This is the situation homotopy theorists found themselves in some decades ago, when Ochanine and Witten proved the following mysterious theorem using analytical and physical methods:

\begin{theorem*}[{Ochanine~\cite{Ochanine,OchanineEnrichmentToKO}, Witten~\cite{WittenEllipticGeneraQFT,WittenIndexDiracOperatorLoopSpace}}]\index{orientation!Witten genus}
There is a map of rings \[\sigma: M\Spin_* \to \C(\!(q)\!).\]
Moreover, if \(Z\) is a \(\Spin\) manifold such that half%
\footnote{%
It is a special property of \(\Spin\)--manifolds that this class is always divisible by \(2\).
}
its first Pontryagin class vanishes---that is, if \(Z\) lifts to a \(\String\)--manifold---then \(\sigma(Z)\) lands in the subring \(MF \subseteq \Z\ps{q}\) of \index{modular form!q expansion@\(q\)--expansion}\(q\)--expansions of \index{modular form}modular forms with integral coefficients. \qed
\end{theorem*}

\noindent However, neither party gave indication that their result should be valid ``in families'', and no attendant theory of integration was formally produced.
From the perspective of a homotopy theorist, it was not clear what such a claim would mean: to give a topological enrichment of these theorems would mean finding a ring spectrum \(E\) such that \(E_*(*)\) had something to do with modular forms.

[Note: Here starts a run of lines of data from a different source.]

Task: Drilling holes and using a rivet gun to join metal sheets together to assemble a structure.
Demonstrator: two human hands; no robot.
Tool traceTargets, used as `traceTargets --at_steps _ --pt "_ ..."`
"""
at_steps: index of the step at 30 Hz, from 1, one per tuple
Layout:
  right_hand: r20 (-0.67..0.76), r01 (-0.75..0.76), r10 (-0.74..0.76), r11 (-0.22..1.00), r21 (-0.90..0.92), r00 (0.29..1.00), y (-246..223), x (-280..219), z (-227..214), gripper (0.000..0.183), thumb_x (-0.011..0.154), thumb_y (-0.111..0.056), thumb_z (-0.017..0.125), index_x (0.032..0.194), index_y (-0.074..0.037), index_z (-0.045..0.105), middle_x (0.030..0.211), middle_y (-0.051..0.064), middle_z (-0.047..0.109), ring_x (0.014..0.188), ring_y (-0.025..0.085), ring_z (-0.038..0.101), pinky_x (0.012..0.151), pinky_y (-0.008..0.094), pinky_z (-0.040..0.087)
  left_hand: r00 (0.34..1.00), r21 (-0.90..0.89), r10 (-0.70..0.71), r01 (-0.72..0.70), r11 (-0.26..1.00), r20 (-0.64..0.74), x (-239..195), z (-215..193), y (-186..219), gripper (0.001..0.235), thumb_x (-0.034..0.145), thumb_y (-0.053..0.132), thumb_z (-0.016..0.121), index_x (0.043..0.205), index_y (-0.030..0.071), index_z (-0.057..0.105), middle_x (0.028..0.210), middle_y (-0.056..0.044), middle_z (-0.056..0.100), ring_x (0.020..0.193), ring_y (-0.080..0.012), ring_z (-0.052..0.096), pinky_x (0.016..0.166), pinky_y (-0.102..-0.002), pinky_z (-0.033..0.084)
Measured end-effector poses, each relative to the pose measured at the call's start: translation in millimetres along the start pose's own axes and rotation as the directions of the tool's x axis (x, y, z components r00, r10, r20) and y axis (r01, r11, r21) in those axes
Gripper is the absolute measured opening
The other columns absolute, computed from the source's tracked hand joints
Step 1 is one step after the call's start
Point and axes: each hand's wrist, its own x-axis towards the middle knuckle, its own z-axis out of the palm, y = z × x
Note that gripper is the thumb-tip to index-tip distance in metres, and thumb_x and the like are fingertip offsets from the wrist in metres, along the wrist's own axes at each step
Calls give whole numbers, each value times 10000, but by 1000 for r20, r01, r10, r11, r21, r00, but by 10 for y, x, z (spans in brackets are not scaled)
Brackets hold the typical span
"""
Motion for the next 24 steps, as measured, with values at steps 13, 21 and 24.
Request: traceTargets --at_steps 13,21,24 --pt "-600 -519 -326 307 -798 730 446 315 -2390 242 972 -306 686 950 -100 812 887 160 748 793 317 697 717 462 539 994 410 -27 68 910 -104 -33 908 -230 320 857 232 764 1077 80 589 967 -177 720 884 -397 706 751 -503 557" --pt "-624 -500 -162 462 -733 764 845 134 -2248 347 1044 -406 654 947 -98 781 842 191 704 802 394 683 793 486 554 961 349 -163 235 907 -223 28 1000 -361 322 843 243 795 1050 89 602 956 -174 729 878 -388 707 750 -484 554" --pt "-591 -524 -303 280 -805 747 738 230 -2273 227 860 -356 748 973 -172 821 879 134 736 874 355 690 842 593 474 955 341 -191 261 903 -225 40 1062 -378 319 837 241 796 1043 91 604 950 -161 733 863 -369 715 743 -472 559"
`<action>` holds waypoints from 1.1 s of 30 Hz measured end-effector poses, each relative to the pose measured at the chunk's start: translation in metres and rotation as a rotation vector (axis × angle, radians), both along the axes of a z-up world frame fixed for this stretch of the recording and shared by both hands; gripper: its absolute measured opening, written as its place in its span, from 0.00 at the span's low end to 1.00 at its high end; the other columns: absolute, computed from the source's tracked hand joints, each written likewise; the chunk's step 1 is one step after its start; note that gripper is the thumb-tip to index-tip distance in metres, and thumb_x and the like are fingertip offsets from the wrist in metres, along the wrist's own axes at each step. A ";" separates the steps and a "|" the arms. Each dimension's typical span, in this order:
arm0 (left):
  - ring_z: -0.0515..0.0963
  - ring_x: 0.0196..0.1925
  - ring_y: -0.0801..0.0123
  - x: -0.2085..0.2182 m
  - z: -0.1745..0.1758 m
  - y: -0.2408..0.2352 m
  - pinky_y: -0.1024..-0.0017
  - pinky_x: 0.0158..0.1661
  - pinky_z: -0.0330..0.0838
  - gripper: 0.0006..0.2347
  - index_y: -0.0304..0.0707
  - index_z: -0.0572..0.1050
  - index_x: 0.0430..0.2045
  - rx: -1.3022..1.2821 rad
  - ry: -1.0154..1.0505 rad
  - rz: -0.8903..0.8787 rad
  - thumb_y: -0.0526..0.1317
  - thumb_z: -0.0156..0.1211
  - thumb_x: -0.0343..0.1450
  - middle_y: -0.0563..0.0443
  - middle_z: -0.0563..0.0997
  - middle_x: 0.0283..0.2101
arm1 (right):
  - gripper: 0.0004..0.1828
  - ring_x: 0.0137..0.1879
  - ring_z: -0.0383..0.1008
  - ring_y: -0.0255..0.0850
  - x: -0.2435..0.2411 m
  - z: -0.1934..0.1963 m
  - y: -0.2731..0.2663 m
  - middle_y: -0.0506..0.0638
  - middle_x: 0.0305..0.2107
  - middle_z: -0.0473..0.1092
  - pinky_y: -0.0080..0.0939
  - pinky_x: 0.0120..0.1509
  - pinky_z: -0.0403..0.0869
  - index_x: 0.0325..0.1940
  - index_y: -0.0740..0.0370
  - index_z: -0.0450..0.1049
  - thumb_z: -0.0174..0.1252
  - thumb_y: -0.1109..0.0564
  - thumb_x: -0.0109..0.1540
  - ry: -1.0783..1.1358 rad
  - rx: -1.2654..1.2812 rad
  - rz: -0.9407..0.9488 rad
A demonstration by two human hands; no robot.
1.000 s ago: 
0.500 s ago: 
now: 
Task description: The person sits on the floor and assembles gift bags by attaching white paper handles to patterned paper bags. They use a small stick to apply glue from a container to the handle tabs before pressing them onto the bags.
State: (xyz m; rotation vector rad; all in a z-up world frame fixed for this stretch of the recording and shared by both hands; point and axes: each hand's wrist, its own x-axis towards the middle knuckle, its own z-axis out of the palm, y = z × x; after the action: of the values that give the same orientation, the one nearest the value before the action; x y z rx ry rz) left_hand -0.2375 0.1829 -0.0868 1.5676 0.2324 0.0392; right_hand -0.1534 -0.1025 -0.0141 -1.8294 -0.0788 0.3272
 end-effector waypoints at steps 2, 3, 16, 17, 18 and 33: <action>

Around the same time, Landweber, Ravenel, and Stong began studying \index{elliptic spectrum}\textit{elliptic cohomology} for independent reasons~\cite{LRS}; sometime much earlier, Morava had constructed an object ``\(K^{\Tate}\)'' associated to the \index{Tate curve}Tate elliptic curve~\cite[Section 5]{MoravaFormsOfKthy}; and a decade later Ando, Hopkins, and Strickland~\cite{AHSTheoremOfTheCube} put all these together in the following theorem:

\begin{theorem*}[{\cite[Theorem 2.59]{AHSTheoremOfTheCube}}]
If \(E\) is an ``elliptic cohomology theory'', then there is a canonical map of homotopy ring spectra \(M\String \to E\) called the \index{sigma orientation@\(\sigma\)--orientation}\(\sigma\)--orientation (for \(E\)).
Additionally, there is an elliptic spectrum \(K^{\Tate}\) whose \(\sigma\)--orientation gives Witten's genus \(M\String_* \to K^{\Tate}_*\) . \qed
\end{theorem*}

We now come to the motivation for this text: the homotopical \(\sigma\)--orientation was actually first constructed using formal geometry.
The original proof of Ando--Hopkins--Strickland begins with a reduction to maps of the form \[MU[6, \infty) \to E.\]
They then work to show that in especially good cases they can complete the missing arrow in the diagram
\begin{center}
\begin{tikzcd}
MU[6, \infty) \arrow{r} \arrow{rd} & M\String \arrow[densely dotted]{d} \\
& E.
\end{tikzcd}
\end{center}
Leaving aside the extension problem for the moment, their main theorem is the following description of the cohomology ring \(E^* MU[6, \infty)\):

\begin{theorem*}[{Ando--Hopkins--Strickland~\cite{AHSTheoremOfTheCube}, cf.\ Singer~\cite{Singer} and Stong~\cite{Stong}}]
For \(E\) an even--periodic cohomology theory, there is an isomorphism \[\Spec E_* MU[6, \infty) \cong C^3(\G_E; \sheaf I(0)),\] where ``\(C^3(\G_E; \sheaf I(0))\)'' is the affine scheme parametrizing \index{cubical structure}\textit{cubical structures} on the line bundle \(\sheaf I(0)\) over \(\G_E\), a certain formal group associated to \(E\).
When \(E\) is taken to be elliptic, so that there is a specified \index{elliptic curve}elliptic curve \(C\) and a specified isomorphism \(\G_E \cong C^\wedge_0\), the theory of elliptic curves gives a canonical such cubical structure and hence a preferred class \(MU[6, \infty) \to E\).
This assignment is natural in the choice of elliptic \(E\). \qed
\end{theorem*}

Our real goal is to understand theorems like this last one, where algebraic geometry asserts some real control over something squarely in the domain of homotopy theory.
In the course of this text, we will work through a sequence of case studies where this perspective shines through most brightly.
In particular, rather than taking an optimal route to the Ando--Hopkins--Strickland result, we will use it as a gravitational slingshot to cover many anciliary topics which are also governed by the technology of formal geometry.
We will begin by working through Thom's calculation of the homotopy of \(MO\), which holds the simultaneous attractive features of being approachable while revealing essentially all of the structural complexity of the general situation, so that we know what to expect later on.
Having seen that through, we will then venture on to other examples: the complex bordism ring, structure theorems for finite spectra, unstable cooperations, and, finally, the \(\sigma\)--orientation and its extensions.
Again, the overriding theme of the text will be that algebraic geometry is a good organizing principle that gives us one avenue of insight into how homotopy theory functions: it allows us to organize ``operations'' of various sorts between spectra derived from bordism theories.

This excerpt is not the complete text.